18 Mar 2026 08:00

Le crédit familial, une fausse bonne idée !

Le gouvernement fédéral indique vouloir procéder à une réforme des congés familiaux en introduisant un crédit familial sous la formule d’un « sac à dos » de droits de congé pour chaque enfant. Objectifs annoncés : une simplification et une harmonisation des systèmes actuels selon les statuts professionnels, et l’amélioration de la conciliation entre vie privée et vie professionnelle. Si l'intention peut au premier abord paraître généreuse, le Conseil de l’Égalité des Chances entre les Hommes et les Femmes souligne bon nombre d’incertitudes et d’inquiétudes, voire de dangers en rapport avec l’égalité de genre, en particulier entre les mères et les pères. Le Conseil vient de publier un avis sur ce projet de réforme.

Le gouvernement a annoncé vouloir procéder à une réforme des congés familiaux en introduisant un crédit familial sous la formule d’un « sac à dos » de droits de congé pour chaque enfant. Les objectifs affirmés, répétés pour chacune des réformes de l’Arizona, seraient la simplification et l’harmonisation des systèmes actuels selon les statuts professionnels, et l’amélioration de la conciliation entre vie privée et vie professionnelle, objectifs que le Conseil partage compte tenu de leur complexité tant pour les bénéficiaires que pour les employeurs et même l’ONEm. 

Une proposition de résolution du CD&V est actuellement soumise au Parlement fédéral. Elle reprend le projet du gouvernement, le devance et le précise, partiellement, en prévoyant d’accorder 24 semaines de congés pour chaque enfant. Si la motivation peut au premier abord paraître généreuse, le Conseil de l’Égalité des Chances entre les Hommes et les Femmes souligne bon nombre d’incertitudes et d’inquiétudes, voire de dangers en rapport avec l’égalité de genre, en particulier entre les mères et les pères. Ce changement de paradigme social entraîne en effet des conséquences non prises en compte et indésirables. 

En intégrant le congé de maternité dans le crédit familial, la proposition de résolution oublie les fondements de la protection de la maternité, dont seules les mères peuvent bénéficier avant et après l’accouchement pour pallier leur vulnérabilité tant physique que juridique et morale. Les congés de maternité sont régis par une législation spécifique et l’assurance maternité, ils sont donc par principe non transférables

Les congés accordés aux travailleuses et travailleurs lorsqu’ils deviennent parents font partie de leurs conditions de travail ; ils sont régis par une réglementation de droit social et de sécurité sociale. Il ne s’agit pas d’un droit de l’enfant en tant que tel comme le sont les allocations familiales aujourd’hui. Par ailleurs, on ne voit pas bien en quoi cette modification de perspective simplifierait l’octroi des congés de manière générale et en particulier en cas de séparation des parents lorsque des tensions apparaissent notamment à leur sujet causant préjudice aux enfants. 

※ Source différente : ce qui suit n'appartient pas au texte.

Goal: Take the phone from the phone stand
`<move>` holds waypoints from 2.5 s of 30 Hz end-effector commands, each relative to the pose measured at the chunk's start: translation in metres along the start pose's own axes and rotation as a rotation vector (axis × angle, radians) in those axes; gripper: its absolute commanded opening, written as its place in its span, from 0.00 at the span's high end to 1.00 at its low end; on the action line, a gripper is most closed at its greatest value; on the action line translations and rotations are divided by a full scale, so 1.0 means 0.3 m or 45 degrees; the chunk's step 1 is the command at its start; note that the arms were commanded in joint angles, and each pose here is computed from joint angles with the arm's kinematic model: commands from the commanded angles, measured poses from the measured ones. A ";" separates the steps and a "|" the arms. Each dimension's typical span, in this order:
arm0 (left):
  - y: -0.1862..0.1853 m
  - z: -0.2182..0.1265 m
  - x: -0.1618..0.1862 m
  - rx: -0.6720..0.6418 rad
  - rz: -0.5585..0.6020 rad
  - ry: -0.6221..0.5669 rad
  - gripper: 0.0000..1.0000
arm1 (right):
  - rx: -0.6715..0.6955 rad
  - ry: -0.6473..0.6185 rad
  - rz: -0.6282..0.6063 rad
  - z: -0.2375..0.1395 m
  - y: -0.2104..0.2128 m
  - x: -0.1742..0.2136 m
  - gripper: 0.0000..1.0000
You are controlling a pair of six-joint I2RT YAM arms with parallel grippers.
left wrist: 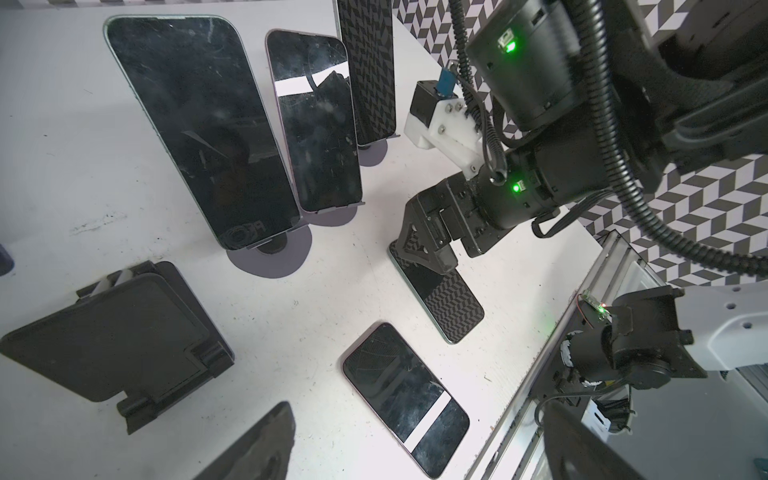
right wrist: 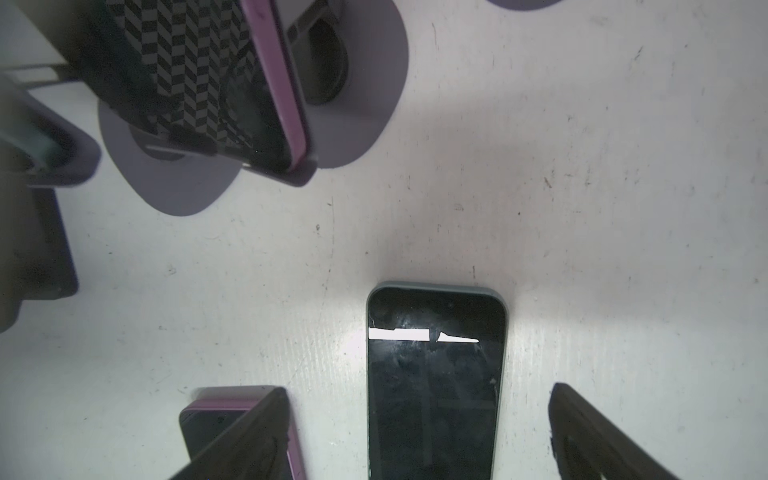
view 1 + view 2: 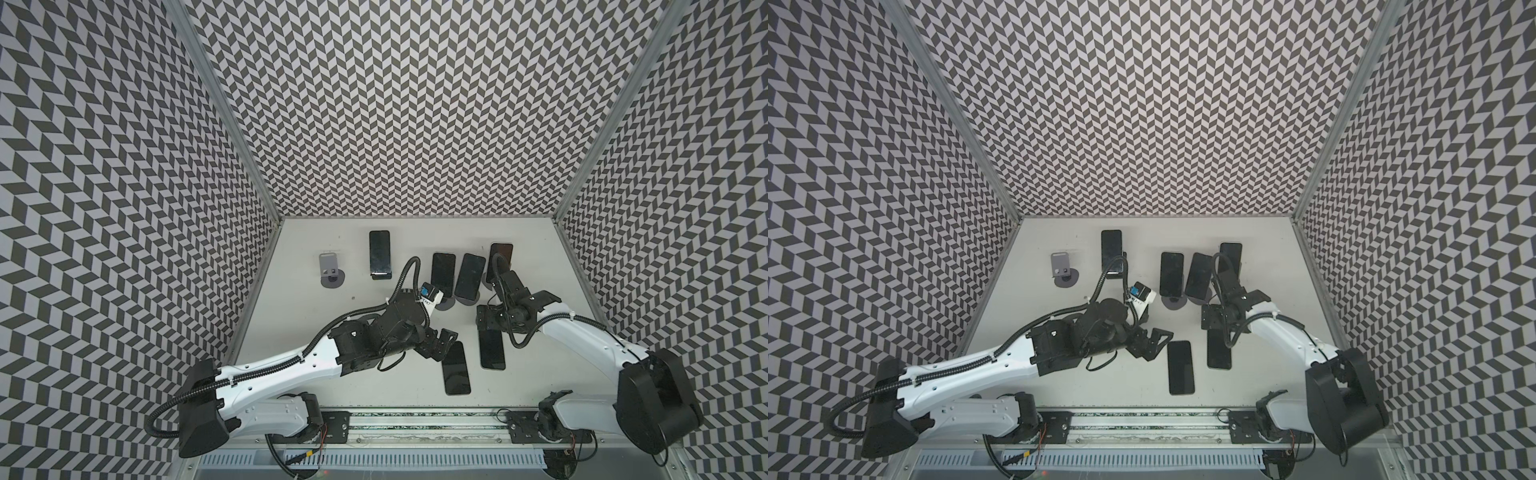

La transférabilité des congés tels que prévus par la proposition de résolution peut paraître séduisante a priori. Toutefois, il existe des risques réels et non négligeables que les transferts réciproques incitent davantage le parent le mieux rémunéré (le plus souvent le père) à abandonner son droit au congé au parent le moins bien rémunéré (le plus souvent la mère), voire à un grand-parent. 

À ce propos, les grands-parents qui travaillent encore et prennent en charge la garde d’enfants, devraient plutôt bénéficier de congés spécifiques plutôt que partager le quota de congés prévu par la proposition. 

Le financement initialement prévu de 25 millions d’euros par an est de toute évidence insuffisant pour la mise en œuvre complète et cohérente d’une telle réforme. Comme il faudra vraisemblablement accorder la priorité à l’une ou l’autre mesure, le Conseil préconise de cibler les pères, quel que soit leur statut professionnel, de mieux rémunérer ceux qui prennent les congés parentaux, de rendre ces congés obligatoires et de les allonger progressivement (download). Rien d’utopique dans ces suggestions puisque l’Espagne, en rupture avec sa réglementation précédente, a adopté en 2021, un ensemble de mesures dans ce sens visant à un meilleur équilibre des responsabilités parentales au sein des familles.